┌────────

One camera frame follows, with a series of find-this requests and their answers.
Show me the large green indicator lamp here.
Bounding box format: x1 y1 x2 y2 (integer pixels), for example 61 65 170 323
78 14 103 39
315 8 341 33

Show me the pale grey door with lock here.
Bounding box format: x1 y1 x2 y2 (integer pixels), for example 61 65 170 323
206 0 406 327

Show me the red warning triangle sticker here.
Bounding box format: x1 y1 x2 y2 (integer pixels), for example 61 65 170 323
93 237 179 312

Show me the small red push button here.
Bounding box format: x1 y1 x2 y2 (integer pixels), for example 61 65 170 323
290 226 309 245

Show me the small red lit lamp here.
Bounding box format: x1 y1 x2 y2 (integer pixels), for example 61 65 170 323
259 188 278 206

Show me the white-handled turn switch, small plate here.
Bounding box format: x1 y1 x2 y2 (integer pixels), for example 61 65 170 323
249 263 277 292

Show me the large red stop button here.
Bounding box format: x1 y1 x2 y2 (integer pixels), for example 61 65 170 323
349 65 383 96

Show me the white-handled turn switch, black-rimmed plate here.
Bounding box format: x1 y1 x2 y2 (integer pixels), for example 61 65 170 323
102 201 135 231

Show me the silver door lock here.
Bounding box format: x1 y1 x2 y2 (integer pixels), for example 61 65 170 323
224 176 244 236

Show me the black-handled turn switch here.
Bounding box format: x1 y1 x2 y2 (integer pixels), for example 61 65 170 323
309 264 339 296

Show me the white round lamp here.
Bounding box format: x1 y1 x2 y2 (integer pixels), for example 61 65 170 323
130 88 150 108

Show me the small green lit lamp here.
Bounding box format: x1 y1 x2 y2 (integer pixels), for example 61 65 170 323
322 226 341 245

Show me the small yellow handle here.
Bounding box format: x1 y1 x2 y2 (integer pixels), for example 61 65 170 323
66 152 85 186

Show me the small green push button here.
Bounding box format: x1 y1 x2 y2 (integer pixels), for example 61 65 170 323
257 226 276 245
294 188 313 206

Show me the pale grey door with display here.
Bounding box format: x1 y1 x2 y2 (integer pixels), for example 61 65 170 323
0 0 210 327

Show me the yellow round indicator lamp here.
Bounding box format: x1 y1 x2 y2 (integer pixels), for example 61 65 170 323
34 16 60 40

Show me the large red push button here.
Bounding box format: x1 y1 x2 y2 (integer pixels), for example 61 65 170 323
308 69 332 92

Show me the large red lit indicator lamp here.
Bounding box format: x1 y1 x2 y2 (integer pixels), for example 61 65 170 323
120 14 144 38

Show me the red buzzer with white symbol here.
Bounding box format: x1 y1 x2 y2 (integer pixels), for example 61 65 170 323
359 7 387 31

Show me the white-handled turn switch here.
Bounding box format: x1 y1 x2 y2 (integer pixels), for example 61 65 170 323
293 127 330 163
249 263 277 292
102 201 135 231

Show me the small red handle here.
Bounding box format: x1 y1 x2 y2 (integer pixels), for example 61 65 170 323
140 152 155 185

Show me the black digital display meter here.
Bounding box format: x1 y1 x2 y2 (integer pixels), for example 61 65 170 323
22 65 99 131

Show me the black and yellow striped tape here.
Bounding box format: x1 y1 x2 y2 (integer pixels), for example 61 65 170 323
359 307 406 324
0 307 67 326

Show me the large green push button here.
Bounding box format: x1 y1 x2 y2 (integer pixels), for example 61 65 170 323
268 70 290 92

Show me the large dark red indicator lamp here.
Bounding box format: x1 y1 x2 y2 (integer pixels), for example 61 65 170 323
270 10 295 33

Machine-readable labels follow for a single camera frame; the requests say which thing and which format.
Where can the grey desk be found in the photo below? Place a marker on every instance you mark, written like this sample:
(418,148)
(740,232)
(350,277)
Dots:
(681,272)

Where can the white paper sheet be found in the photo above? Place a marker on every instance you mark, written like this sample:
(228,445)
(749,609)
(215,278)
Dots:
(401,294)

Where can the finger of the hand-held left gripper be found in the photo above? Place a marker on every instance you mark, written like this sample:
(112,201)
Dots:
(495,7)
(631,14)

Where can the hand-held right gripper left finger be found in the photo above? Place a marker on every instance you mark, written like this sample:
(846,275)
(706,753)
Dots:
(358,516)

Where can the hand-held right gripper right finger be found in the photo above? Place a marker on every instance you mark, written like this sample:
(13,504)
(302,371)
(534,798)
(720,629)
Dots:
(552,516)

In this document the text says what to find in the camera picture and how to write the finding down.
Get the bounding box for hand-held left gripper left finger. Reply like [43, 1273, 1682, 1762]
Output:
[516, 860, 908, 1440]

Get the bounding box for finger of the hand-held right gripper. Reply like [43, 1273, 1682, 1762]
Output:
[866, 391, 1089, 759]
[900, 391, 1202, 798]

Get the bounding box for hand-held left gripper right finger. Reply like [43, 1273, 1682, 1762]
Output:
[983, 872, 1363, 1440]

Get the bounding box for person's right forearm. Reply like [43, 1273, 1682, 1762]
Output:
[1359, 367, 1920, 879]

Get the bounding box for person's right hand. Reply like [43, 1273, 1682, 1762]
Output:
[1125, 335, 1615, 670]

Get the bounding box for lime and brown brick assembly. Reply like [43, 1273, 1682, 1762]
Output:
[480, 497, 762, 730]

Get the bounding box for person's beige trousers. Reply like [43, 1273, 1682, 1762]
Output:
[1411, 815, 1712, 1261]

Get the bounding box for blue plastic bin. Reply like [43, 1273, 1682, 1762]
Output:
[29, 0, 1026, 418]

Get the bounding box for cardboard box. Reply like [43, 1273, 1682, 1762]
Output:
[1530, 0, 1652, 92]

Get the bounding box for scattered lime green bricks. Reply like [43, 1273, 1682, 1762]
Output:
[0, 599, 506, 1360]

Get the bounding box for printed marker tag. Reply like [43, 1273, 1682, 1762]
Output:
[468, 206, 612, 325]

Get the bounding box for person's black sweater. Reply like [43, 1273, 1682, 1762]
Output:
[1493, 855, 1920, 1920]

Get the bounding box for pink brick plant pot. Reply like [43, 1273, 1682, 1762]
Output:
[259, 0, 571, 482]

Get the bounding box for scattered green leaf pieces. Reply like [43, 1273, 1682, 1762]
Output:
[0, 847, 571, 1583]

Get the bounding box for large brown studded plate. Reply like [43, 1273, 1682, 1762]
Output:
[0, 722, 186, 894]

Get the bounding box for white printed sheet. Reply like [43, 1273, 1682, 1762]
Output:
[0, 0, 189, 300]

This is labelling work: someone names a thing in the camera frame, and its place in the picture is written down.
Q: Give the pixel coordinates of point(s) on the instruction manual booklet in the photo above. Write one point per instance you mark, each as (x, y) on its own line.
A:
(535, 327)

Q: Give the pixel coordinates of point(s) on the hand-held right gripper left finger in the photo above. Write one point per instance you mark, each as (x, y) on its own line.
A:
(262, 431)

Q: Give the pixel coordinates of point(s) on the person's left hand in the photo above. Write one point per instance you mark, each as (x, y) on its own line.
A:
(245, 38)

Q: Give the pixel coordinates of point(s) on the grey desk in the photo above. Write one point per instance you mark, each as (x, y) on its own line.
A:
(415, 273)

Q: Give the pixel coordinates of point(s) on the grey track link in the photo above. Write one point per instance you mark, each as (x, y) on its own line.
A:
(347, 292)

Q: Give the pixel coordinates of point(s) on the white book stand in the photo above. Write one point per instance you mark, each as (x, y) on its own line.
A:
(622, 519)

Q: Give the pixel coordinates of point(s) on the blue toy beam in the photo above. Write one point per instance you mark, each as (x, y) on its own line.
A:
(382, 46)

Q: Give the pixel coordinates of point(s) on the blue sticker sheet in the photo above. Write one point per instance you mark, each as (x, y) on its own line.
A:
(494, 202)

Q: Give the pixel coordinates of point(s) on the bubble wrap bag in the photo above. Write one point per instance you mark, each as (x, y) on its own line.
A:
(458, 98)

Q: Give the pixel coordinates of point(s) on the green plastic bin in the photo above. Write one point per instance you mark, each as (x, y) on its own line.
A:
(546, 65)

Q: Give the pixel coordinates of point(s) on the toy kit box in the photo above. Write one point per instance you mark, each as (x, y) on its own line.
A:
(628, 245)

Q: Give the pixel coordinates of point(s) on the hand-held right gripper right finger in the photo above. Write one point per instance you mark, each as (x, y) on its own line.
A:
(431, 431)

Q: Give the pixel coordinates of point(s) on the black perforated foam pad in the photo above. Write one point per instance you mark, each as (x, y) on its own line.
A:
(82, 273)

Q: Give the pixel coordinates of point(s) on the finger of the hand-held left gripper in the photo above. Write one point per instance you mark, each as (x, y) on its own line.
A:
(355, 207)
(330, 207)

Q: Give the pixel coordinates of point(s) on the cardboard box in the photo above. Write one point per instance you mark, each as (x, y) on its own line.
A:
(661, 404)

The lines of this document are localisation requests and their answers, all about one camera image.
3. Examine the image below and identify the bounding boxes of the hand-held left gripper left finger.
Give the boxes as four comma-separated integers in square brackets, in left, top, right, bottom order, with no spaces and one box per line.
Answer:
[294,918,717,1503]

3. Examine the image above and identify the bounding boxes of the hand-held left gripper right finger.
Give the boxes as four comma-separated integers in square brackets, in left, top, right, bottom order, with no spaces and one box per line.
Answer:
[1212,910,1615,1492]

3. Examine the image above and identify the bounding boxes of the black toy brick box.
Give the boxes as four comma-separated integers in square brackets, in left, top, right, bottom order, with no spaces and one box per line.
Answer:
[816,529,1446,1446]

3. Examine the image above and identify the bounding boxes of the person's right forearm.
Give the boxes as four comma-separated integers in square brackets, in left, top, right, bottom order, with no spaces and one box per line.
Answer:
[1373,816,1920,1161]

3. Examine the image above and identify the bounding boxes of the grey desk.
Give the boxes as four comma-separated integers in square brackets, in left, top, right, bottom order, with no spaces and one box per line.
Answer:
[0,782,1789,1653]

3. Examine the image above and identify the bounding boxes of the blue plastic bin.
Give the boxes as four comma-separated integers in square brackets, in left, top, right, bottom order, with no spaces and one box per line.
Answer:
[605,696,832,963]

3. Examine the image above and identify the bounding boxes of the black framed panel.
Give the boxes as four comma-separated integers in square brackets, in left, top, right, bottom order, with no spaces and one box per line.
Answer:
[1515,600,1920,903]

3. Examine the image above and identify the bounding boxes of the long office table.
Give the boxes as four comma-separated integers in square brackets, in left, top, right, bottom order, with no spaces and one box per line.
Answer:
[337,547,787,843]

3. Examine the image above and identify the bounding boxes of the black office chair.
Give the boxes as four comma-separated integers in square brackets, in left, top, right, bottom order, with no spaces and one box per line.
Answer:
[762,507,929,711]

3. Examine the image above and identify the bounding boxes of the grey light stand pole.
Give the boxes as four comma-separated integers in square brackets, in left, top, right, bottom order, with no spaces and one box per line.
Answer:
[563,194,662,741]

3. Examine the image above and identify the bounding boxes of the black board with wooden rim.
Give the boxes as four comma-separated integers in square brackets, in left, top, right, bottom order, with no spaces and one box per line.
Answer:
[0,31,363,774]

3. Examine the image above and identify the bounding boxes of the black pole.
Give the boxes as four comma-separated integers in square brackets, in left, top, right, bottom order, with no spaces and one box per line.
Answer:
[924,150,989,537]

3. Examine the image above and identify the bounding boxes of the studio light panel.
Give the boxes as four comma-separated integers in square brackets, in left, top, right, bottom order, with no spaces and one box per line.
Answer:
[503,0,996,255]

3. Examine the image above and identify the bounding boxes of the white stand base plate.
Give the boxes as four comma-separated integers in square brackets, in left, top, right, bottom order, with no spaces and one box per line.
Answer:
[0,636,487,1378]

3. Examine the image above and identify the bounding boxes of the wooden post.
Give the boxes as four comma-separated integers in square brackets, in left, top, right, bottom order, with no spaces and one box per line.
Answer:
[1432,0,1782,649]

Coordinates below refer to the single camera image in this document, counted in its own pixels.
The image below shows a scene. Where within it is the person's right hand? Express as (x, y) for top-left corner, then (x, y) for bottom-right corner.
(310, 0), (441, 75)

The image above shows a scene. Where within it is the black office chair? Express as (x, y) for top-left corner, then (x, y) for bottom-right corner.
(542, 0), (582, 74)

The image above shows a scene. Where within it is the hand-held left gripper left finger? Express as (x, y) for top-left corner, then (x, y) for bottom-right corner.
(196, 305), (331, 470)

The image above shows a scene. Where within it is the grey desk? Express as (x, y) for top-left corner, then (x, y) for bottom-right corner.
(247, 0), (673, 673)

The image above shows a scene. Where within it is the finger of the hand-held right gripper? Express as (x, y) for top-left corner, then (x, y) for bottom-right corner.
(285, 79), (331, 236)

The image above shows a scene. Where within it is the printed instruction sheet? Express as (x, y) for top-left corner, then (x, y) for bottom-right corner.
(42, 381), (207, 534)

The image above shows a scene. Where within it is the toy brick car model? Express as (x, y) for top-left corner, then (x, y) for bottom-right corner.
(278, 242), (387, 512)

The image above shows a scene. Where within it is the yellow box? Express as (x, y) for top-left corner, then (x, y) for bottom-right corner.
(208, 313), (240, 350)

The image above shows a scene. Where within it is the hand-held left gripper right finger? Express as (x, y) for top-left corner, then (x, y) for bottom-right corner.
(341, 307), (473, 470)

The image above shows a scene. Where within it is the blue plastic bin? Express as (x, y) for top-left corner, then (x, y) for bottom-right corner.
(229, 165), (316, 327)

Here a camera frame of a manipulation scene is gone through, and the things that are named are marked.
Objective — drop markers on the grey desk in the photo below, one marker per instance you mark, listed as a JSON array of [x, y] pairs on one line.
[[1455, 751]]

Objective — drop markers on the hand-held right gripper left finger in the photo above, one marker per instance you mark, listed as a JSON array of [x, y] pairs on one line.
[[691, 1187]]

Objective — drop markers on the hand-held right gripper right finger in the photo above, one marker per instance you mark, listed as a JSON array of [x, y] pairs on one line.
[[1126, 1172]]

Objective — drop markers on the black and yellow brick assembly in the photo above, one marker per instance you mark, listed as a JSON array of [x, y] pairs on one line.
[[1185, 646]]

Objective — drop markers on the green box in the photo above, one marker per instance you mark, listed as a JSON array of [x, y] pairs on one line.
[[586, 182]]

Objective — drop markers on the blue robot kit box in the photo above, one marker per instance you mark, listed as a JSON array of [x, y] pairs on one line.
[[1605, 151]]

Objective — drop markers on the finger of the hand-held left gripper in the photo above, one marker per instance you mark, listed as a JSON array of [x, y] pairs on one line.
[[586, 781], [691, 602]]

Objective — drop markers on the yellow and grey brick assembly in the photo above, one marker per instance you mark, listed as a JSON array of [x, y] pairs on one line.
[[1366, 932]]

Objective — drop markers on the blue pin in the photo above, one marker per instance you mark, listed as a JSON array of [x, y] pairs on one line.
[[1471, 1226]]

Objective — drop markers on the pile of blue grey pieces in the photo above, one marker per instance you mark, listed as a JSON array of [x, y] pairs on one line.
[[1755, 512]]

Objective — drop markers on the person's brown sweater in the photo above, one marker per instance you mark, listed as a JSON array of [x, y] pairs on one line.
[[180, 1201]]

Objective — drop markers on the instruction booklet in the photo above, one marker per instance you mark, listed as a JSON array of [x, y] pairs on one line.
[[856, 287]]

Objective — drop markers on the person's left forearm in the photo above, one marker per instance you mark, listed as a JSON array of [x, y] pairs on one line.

└────────

§ **What to work on**:
Referring to the material above, set down exactly the lines between the line with "Show me the white-handled turn switch, black-rimmed" and the line with "Show me the small green push button here.", inclusive, and no other lines.

§ **Response area**:
Show me the white-handled turn switch, black-rimmed plate here.
Bounding box format: x1 y1 x2 y2 (integer pixels), for example 61 65 170 323
102 201 135 231

Show me the silver door lock here.
Bounding box format: x1 y1 x2 y2 (integer pixels), for example 61 65 170 323
224 176 244 236

Show me the black-handled turn switch here.
Bounding box format: x1 y1 x2 y2 (integer pixels), for example 61 65 170 323
309 264 339 296

Show me the white round lamp here.
Bounding box format: x1 y1 x2 y2 (integer pixels), for example 61 65 170 323
130 88 150 108

Show me the small green lit lamp here.
Bounding box format: x1 y1 x2 y2 (integer pixels), for example 61 65 170 323
322 226 341 245

Show me the small yellow handle here.
Bounding box format: x1 y1 x2 y2 (integer pixels), for example 61 65 170 323
66 152 85 186

Show me the small green push button here.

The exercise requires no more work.